- _DIRECTIONS FOR THIS TASK_
Where the string "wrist" appears in a line of the data, show that line.

:: STUDY MATERIAL ::

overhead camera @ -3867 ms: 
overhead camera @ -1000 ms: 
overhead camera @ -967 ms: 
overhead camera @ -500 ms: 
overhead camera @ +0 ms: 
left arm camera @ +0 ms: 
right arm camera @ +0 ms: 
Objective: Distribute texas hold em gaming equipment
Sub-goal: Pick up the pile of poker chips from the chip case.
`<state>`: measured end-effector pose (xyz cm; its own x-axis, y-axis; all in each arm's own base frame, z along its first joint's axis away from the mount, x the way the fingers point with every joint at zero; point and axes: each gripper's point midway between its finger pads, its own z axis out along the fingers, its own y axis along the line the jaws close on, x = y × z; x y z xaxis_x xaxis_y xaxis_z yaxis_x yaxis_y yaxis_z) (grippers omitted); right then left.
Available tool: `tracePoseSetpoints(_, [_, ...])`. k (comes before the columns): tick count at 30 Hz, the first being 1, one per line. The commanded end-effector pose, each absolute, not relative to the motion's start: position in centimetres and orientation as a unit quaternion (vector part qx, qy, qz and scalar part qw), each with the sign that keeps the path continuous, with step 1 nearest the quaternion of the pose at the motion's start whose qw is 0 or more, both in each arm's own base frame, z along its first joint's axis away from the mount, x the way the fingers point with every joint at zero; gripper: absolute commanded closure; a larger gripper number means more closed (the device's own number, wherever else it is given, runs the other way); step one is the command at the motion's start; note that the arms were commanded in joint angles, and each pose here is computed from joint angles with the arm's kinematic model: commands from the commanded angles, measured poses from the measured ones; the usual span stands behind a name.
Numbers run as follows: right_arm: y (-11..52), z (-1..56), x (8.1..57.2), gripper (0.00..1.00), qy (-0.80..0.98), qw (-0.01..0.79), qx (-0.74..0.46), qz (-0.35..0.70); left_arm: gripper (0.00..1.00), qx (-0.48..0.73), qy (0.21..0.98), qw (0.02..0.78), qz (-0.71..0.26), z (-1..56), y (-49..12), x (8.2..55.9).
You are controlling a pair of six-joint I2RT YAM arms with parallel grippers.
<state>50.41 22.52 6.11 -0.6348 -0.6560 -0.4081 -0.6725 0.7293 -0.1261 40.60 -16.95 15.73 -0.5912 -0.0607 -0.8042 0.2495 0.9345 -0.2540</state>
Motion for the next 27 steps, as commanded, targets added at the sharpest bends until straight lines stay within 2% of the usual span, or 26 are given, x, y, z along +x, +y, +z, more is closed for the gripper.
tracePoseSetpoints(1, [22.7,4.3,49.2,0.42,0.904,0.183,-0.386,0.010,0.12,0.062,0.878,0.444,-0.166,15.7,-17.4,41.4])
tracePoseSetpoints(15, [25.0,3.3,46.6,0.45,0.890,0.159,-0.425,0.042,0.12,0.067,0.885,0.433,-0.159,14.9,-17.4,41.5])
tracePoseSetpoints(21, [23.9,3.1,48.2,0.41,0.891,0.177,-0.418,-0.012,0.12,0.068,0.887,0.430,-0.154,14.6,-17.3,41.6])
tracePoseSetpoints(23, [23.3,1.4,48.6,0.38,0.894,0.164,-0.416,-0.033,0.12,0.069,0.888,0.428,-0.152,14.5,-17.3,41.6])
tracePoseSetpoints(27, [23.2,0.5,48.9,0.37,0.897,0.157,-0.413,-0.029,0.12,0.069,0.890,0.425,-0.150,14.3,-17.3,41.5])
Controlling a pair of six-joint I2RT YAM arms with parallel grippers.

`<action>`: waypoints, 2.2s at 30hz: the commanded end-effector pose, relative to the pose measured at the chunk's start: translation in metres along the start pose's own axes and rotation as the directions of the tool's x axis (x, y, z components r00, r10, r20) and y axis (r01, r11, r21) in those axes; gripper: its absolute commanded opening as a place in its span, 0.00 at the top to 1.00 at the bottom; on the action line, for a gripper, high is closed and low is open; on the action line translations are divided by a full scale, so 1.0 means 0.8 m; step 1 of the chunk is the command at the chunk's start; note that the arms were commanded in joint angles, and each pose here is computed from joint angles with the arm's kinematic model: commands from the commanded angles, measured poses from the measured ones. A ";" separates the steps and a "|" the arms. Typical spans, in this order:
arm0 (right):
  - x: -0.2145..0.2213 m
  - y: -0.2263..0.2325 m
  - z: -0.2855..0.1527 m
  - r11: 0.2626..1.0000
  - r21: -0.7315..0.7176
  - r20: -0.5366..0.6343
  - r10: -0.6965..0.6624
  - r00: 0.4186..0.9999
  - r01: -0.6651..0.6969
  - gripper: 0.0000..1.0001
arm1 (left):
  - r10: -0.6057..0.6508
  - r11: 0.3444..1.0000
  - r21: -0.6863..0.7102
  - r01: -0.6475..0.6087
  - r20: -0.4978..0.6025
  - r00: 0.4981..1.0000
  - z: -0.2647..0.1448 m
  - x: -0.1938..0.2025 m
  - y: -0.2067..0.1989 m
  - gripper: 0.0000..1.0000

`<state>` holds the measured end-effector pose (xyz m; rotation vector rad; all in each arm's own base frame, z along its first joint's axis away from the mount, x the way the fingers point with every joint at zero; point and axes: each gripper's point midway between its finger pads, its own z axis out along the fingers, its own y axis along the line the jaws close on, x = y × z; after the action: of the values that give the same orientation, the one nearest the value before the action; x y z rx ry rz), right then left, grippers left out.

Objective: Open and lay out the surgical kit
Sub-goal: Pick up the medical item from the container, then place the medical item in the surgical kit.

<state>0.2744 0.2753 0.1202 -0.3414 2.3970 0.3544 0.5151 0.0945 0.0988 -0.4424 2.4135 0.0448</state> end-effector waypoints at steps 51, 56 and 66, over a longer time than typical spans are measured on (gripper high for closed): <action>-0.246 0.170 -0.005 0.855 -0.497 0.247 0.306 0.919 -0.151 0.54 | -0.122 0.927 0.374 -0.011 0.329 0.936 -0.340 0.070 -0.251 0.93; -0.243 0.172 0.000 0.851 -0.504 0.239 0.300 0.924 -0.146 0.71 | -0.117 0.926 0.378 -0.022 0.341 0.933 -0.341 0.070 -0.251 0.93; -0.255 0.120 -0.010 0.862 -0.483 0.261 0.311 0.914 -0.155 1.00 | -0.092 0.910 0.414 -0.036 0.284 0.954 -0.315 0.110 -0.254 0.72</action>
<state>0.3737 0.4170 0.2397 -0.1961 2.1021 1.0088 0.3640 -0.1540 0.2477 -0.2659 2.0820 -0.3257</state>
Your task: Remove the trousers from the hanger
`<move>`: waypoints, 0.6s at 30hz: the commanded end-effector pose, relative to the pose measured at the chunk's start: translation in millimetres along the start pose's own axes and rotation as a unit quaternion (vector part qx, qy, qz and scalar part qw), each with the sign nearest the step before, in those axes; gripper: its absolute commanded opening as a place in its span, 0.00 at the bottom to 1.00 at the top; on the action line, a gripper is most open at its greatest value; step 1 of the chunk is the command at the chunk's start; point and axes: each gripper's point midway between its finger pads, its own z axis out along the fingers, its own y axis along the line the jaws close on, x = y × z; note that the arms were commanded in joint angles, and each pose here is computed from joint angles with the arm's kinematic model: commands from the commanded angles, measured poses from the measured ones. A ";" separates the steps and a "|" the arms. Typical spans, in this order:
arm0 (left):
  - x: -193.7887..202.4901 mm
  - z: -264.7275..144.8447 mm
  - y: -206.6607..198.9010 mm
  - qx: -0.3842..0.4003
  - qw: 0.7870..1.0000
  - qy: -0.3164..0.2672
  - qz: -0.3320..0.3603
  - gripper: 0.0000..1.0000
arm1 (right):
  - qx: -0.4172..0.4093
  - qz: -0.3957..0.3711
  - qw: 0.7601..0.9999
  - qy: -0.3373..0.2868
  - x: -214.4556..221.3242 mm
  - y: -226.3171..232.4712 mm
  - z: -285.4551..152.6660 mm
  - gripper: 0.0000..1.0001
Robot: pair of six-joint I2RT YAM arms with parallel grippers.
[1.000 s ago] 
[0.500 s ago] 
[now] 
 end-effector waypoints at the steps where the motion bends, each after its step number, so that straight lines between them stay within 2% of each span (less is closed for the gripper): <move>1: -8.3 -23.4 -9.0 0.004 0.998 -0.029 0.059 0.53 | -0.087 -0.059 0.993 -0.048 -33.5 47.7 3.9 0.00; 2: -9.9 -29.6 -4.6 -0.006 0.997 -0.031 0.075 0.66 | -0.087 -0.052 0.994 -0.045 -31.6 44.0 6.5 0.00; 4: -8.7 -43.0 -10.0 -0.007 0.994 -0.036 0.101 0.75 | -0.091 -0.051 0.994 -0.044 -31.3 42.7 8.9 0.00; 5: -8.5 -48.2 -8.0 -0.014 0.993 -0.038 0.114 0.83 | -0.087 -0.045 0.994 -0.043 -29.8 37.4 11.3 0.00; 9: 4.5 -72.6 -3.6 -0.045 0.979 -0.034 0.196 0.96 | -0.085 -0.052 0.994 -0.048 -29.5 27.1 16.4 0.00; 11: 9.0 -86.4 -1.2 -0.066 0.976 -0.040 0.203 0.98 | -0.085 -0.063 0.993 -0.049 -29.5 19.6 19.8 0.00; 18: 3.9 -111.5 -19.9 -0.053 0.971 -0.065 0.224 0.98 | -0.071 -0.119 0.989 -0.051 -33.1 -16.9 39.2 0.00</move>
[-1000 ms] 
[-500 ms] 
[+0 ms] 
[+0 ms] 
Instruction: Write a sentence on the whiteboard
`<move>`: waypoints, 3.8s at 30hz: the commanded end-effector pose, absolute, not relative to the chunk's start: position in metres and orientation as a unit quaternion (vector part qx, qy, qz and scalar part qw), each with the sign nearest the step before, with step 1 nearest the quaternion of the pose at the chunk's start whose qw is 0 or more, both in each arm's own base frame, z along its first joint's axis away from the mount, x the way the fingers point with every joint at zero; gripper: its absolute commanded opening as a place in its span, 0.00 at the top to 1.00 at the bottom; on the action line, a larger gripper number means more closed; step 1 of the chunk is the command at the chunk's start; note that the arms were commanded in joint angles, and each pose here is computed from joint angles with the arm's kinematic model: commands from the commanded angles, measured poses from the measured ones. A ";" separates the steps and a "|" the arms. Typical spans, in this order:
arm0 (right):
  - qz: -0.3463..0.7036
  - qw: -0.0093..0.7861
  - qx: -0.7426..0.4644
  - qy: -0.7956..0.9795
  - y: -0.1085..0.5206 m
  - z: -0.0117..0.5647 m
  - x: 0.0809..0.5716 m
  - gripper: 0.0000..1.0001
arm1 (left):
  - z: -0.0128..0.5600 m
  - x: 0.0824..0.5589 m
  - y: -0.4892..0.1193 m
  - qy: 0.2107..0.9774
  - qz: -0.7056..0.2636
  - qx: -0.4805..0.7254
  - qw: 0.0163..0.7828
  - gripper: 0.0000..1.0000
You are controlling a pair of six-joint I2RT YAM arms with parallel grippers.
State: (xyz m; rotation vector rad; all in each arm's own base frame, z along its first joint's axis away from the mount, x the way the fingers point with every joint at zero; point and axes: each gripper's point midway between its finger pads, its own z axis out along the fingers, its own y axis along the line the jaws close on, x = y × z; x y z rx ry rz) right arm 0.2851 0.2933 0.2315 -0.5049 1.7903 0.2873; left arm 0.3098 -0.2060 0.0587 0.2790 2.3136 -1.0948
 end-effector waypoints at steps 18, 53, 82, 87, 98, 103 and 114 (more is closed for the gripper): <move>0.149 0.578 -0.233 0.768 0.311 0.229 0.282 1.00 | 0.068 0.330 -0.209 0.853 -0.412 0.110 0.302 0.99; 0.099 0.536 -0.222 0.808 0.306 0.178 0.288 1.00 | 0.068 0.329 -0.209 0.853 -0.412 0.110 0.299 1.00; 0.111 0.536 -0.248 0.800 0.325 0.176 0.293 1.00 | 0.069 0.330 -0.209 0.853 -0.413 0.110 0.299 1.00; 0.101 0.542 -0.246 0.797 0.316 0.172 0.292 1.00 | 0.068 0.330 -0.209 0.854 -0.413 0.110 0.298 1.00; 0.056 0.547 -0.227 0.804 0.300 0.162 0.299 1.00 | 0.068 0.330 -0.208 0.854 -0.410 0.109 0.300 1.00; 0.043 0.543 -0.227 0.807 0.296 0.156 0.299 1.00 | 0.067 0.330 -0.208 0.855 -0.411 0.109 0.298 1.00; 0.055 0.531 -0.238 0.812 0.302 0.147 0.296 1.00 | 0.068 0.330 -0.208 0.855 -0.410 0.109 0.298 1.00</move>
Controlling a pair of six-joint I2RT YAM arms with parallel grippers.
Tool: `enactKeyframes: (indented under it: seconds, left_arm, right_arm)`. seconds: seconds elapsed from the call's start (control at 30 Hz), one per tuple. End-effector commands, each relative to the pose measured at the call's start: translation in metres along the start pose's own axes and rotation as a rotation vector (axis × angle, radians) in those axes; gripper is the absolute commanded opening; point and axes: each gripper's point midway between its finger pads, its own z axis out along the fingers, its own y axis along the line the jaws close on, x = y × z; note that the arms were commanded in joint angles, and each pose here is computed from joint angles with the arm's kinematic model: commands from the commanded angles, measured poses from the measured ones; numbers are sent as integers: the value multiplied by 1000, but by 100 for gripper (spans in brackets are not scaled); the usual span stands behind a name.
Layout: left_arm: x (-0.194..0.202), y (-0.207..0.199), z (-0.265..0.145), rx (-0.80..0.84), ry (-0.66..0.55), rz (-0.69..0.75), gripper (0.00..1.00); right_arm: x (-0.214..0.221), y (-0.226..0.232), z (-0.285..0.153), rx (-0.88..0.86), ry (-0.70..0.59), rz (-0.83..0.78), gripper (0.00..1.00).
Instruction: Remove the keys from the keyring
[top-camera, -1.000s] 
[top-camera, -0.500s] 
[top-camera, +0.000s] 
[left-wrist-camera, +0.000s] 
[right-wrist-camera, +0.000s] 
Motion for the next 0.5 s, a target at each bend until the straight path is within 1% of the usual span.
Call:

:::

- _RESULT OF THIS TASK_
[left-wrist-camera, +0.000s] 
[right-wrist-camera, +0.000s] 

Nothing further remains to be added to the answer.